England. 1690. A woman of the land, a healer, tells her daughter, “Go! North-west. Before the men come!” On a stolen mare the child flees to the Scottish Highlands, a lawless, wild land of rogues and reivers, where maybe Corrag, a “witch” won’t be noticed. For a time she is not. Until the day soldiers come in coats red like blood against the snow. Chained in a cell, near the end of winter, she waits for the spring thaw, where she will meet death by burning. As the dreaded drip-drip of melting snow begins, Corrag tells her tale to an unlikely visitor, an Irish insurrectionist bent on destroying the power of Orange.

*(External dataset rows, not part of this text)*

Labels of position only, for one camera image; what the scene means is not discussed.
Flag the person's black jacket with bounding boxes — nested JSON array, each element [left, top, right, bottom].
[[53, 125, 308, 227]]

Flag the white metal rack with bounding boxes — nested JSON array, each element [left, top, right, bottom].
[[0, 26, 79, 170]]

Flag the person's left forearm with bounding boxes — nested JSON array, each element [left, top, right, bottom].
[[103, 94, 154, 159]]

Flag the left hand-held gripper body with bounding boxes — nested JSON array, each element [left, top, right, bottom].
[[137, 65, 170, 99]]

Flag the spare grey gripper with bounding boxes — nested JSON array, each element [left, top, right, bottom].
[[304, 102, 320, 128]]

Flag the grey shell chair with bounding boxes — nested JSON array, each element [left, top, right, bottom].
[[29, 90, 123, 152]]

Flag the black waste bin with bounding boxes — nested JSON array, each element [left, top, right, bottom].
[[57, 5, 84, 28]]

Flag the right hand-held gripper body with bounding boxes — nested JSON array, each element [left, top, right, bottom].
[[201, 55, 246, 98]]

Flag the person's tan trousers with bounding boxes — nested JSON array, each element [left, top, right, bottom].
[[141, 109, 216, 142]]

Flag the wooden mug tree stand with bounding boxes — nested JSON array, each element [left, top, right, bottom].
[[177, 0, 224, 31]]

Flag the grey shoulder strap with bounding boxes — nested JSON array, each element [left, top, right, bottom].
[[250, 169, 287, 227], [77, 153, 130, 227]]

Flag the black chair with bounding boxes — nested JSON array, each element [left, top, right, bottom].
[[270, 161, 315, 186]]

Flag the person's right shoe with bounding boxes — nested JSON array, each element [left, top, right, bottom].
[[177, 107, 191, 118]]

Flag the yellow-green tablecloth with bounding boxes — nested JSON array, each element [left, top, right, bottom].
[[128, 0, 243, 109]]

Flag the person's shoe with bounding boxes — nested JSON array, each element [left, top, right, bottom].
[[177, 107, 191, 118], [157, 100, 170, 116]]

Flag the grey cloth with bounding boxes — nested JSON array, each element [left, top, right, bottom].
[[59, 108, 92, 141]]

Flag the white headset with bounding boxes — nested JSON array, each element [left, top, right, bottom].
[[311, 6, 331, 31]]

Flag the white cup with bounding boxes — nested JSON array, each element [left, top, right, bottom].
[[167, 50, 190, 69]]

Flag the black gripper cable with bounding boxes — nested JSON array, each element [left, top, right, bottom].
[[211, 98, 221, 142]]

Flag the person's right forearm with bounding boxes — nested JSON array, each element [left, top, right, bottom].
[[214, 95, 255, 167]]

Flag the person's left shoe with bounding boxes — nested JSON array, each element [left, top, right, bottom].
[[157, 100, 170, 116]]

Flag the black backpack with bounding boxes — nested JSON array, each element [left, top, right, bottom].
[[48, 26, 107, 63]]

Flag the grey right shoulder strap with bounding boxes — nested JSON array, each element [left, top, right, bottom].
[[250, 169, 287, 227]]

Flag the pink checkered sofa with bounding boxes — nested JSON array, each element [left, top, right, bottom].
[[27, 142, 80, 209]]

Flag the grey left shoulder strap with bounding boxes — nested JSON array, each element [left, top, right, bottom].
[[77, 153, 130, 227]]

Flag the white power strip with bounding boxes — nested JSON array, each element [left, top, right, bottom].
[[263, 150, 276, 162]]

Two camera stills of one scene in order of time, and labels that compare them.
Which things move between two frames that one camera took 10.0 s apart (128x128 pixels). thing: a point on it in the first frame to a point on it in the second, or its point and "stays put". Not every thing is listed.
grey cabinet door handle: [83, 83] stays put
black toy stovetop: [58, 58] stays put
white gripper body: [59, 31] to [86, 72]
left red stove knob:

Against the tumultuous backdrop of Celtic power and politics, “Corrag” unfolds in a dreamlike foreground of woods, loch, and mountain. Despite her mother’s warning to never love, Corrag is a woman of heart, fiercely in love with snow and sunsets, viagra canada, the wild stag and healing herb, and eventually, the Highland clan that accepts her.
Fletcher spins Corrag’s tale as if casting a spell, binding both Corrag’s listener and the reader with words that rend them helpless to unlisten. In lyric, beguiling prose, Fletcher weaves a tale of courage, transformation, and ultimately, the power of the heart.